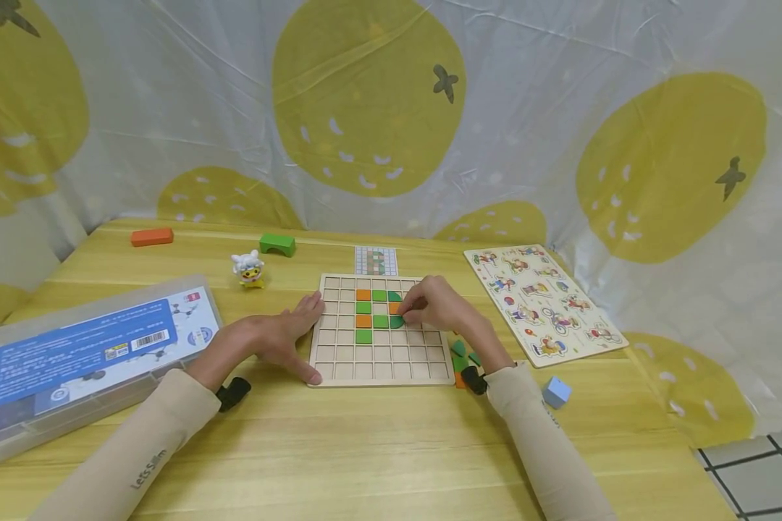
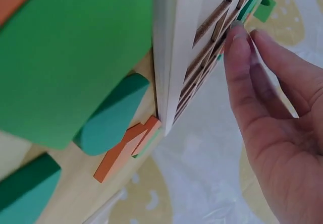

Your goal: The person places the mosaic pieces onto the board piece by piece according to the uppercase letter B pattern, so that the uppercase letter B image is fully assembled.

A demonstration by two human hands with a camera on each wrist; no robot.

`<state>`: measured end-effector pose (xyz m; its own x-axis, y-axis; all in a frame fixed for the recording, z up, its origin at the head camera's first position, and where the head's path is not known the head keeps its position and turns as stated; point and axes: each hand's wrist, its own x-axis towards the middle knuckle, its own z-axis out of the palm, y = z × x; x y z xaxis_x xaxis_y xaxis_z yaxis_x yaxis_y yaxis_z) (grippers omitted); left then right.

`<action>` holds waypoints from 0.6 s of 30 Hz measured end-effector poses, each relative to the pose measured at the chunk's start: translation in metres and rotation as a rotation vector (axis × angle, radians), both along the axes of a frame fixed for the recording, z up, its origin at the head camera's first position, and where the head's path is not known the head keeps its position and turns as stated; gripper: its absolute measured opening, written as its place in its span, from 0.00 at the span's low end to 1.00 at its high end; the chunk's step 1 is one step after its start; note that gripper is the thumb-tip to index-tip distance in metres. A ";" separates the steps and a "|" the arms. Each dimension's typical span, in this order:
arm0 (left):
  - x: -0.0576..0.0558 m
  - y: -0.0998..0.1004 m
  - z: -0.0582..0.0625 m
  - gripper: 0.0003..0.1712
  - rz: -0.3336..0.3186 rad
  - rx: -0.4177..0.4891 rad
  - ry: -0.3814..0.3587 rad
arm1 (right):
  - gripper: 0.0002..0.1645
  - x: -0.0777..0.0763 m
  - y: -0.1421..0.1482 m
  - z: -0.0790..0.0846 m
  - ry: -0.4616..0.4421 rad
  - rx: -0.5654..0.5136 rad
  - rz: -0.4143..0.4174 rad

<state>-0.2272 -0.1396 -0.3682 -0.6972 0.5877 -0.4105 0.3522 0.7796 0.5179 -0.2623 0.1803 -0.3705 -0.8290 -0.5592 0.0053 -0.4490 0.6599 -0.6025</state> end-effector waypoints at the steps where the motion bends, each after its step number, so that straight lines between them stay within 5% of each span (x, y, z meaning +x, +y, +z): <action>1: 0.000 0.000 0.000 0.80 0.001 0.002 -0.003 | 0.04 0.000 0.000 0.000 0.007 -0.002 0.010; 8: 0.000 0.000 -0.001 0.80 -0.011 0.017 -0.011 | 0.05 0.004 0.014 0.005 0.011 -0.058 0.009; 18: -0.002 -0.001 -0.001 0.80 -0.001 0.015 -0.019 | 0.09 0.024 0.080 0.013 -0.112 -0.087 0.007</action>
<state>-0.2291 -0.1411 -0.3696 -0.6886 0.5944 -0.4154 0.3428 0.7716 0.5359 -0.2380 0.2607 -0.3579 -0.8230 -0.5668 -0.0380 -0.3805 0.5998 -0.7039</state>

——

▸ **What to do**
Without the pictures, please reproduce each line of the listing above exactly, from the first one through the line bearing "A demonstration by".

▸ **Written solution**
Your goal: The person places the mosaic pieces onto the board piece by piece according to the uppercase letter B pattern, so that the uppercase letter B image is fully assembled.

A demonstration by two human hands with a camera on each wrist; no robot.

Nothing else belongs in the output.